Problem requirements:
In the records below, reproduce exactly the lines from the one containing "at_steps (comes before" through the one containing "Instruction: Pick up", both included, and omit the pictures.

Study material:

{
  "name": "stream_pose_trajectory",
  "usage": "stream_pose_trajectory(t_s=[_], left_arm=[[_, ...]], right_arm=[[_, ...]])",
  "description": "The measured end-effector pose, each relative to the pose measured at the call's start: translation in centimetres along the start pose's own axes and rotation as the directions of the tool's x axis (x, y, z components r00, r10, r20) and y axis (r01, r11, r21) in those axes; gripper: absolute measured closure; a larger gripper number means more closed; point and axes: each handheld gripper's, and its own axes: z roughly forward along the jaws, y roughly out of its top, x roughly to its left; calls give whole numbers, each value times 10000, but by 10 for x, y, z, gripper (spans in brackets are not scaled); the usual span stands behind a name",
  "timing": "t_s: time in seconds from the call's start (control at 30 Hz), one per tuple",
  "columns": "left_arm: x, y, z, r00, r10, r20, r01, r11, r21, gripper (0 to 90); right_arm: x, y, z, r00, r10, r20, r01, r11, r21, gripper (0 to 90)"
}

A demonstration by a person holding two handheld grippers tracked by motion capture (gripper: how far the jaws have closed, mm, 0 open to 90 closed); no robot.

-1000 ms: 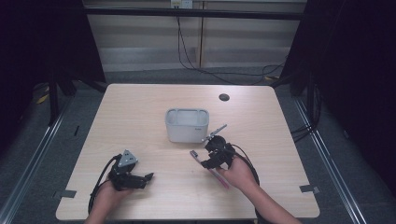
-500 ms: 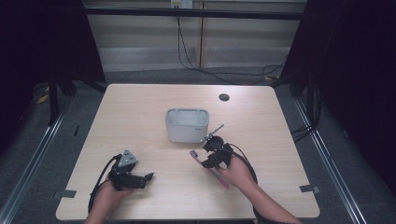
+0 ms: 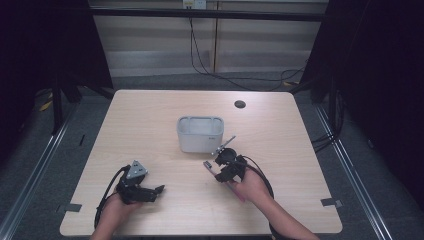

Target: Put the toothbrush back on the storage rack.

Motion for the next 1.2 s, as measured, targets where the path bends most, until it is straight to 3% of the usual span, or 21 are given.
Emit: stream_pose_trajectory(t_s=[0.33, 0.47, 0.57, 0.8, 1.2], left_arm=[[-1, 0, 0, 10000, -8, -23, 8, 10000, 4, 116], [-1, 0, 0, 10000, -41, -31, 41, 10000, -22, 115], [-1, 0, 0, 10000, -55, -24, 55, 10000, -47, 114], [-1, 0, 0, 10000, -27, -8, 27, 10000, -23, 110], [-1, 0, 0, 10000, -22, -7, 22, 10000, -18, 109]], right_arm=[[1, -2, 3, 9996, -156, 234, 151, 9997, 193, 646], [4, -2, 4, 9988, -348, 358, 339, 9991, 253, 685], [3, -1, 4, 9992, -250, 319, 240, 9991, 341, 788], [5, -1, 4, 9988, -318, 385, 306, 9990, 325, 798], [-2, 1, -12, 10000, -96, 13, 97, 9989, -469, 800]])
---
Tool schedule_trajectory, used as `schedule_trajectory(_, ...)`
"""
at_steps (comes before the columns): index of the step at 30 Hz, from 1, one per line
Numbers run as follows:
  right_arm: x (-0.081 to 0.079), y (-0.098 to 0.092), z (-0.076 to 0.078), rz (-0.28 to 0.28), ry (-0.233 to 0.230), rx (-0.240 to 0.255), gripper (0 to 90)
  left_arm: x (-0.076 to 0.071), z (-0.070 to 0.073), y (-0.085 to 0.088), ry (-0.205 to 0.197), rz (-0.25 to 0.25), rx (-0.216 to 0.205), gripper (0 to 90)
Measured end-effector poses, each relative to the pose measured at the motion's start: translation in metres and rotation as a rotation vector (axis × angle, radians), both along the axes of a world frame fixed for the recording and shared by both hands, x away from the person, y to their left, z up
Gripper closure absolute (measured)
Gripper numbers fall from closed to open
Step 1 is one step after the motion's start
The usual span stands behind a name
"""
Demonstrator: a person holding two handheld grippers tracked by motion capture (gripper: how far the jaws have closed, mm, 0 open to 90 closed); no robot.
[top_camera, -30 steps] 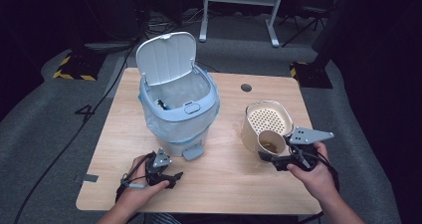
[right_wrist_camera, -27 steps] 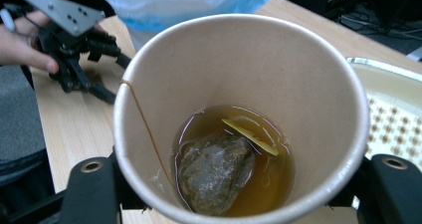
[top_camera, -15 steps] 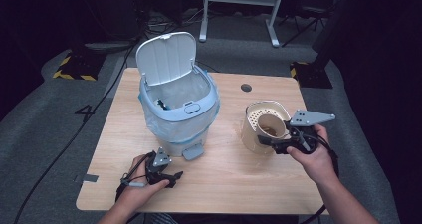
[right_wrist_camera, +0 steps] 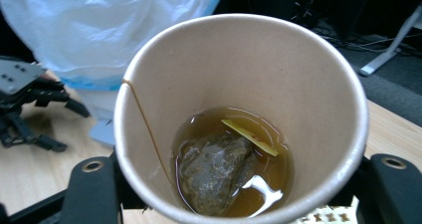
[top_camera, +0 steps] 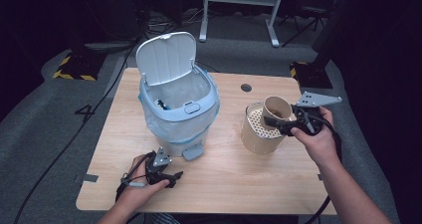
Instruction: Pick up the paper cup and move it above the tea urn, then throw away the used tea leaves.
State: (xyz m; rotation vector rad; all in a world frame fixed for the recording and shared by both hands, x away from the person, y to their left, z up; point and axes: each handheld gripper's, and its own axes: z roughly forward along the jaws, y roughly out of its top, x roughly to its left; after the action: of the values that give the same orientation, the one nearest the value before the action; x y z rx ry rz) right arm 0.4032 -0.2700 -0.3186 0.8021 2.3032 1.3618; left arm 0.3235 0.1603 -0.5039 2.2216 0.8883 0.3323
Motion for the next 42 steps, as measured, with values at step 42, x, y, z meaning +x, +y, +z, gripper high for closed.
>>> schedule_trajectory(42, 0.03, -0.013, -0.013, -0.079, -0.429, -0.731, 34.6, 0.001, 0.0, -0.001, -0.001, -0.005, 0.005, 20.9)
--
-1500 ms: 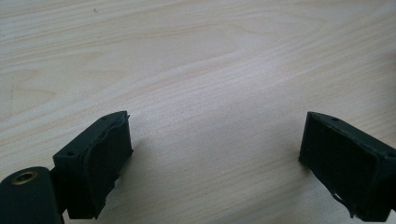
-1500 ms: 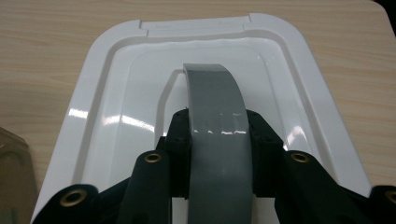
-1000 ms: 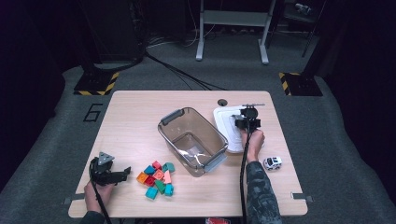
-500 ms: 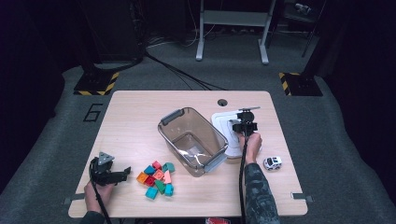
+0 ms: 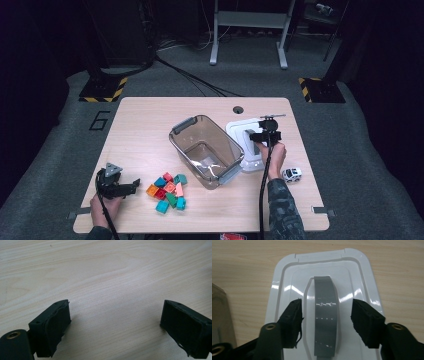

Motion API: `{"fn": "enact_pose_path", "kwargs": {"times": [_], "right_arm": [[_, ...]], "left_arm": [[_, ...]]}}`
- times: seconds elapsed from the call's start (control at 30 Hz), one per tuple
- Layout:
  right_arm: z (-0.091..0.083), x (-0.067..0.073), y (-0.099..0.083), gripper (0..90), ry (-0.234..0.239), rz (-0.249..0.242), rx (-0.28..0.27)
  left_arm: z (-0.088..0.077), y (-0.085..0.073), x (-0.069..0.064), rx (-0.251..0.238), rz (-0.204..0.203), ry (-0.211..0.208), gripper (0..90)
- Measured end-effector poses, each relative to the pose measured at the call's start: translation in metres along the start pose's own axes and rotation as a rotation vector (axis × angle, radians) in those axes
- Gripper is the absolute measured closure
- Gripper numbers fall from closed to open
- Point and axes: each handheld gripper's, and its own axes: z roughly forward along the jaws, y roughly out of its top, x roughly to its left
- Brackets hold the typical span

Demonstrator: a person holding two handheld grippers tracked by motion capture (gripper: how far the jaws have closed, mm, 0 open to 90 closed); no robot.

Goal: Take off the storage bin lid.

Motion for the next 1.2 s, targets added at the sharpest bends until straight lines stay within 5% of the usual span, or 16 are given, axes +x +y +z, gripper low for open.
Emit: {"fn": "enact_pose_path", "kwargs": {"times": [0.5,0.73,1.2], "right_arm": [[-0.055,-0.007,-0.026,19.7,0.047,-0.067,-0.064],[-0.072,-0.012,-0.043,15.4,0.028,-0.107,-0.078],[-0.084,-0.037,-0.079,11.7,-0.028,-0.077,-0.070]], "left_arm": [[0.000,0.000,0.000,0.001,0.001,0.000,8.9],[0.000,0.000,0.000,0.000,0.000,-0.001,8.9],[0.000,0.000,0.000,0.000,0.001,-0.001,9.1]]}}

Finished exercise:
at_steps (comes before the columns): index of the step at 30 Hz, from 1, one per line
Numbers run as follows:
  right_arm: x (-0.081 to 0.079), y (-0.098 to 0.092), z (-0.076 to 0.078), rz (-0.28 to 0.28), ry (-0.233 to 0.230), rx (-0.240 to 0.255), gripper (0 to 90)
  left_arm: x (-0.076 to 0.071), z (-0.070 to 0.073), y (-0.085 to 0.088), ry (-0.205 to 0.197), rz (-0.25 to 0.25), rx (-0.216 to 0.205), gripper (0 to 90)
Measured end-effector poses, each relative to the pose measured at the motion's start: translation in metres and rotation as a rotation vector (axis × angle, radians), both along the axes of a world frame fixed for the recording and shared by both hands, x away from the person, y to their left, z up
Gripper closure absolute (measured)
Gripper numbers fall from closed to open
Step 1 is one step after the motion's start
The usual span stands behind a name
"""
Demonstrator: a person holding two handheld grippers tracked by motion capture (gripper: how far the jaws have closed, mm, 0 open to 90 closed); no robot.
[top_camera, -30 steps] 
[right_wrist_camera, -27 steps] 
[top_camera, -15 steps] 
[right_wrist_camera, +0 steps] 
[top_camera, +0 steps] 
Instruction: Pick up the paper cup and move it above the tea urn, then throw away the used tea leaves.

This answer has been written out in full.